**ASSIGNED TASK**
Lines from the top of the listing down to the one with "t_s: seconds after", inclusive, are to be copied exactly.

**DATA SECTION**
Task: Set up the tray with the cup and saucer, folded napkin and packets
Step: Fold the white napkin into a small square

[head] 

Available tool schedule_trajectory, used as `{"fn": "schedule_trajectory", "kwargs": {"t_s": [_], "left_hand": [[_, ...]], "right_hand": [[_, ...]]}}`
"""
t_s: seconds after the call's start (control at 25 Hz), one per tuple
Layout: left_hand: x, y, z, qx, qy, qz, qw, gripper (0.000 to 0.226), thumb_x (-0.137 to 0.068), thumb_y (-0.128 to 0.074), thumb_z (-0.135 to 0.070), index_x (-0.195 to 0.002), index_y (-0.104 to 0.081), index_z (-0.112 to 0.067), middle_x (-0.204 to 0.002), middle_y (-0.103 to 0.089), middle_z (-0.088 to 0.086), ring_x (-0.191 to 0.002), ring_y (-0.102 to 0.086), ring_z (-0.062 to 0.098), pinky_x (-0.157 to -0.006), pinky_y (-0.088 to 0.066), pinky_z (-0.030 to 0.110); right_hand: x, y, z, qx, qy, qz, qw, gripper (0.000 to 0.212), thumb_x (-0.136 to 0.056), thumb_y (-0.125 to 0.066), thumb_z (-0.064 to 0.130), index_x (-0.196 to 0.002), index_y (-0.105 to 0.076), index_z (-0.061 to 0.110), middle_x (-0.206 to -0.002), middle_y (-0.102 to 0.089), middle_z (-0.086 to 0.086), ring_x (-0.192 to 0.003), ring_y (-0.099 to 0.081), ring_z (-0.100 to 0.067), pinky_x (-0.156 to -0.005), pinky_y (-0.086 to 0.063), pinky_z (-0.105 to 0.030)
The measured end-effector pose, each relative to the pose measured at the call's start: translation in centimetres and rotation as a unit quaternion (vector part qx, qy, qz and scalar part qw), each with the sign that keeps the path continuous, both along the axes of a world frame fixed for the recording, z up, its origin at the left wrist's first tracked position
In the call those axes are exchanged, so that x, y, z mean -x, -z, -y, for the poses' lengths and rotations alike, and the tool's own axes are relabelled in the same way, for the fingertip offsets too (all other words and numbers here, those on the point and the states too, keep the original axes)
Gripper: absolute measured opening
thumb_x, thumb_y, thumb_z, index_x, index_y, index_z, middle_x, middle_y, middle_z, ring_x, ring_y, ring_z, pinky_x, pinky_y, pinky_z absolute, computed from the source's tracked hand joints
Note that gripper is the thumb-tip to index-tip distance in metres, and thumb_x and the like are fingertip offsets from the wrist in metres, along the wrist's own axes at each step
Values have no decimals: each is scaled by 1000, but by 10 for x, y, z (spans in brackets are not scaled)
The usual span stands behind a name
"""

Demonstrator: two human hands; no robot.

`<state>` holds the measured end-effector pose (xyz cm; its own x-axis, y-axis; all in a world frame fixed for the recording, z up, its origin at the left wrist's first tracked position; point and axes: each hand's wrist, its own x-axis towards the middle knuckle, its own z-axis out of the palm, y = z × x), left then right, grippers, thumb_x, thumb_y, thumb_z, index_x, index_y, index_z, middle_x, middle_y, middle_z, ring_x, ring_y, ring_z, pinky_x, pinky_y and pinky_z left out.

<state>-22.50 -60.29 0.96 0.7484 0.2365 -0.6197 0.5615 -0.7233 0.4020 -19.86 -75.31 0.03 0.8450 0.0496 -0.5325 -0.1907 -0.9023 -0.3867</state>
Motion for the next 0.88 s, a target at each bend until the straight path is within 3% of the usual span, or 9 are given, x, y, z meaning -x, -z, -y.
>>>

**OUTPUT OF THE TASK**
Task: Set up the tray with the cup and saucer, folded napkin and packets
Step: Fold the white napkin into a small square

[head] 

Available tool schedule_trajectory, used as `{"fn": "schedule_trajectory", "kwargs": {"t_s": [_], "left_hand": [[_, ...]], "right_hand": [[_, ...]]}}`
"""
t_s: seconds after the call's start (control at 25 Hz), one per tuple

What has been written here completes the answer.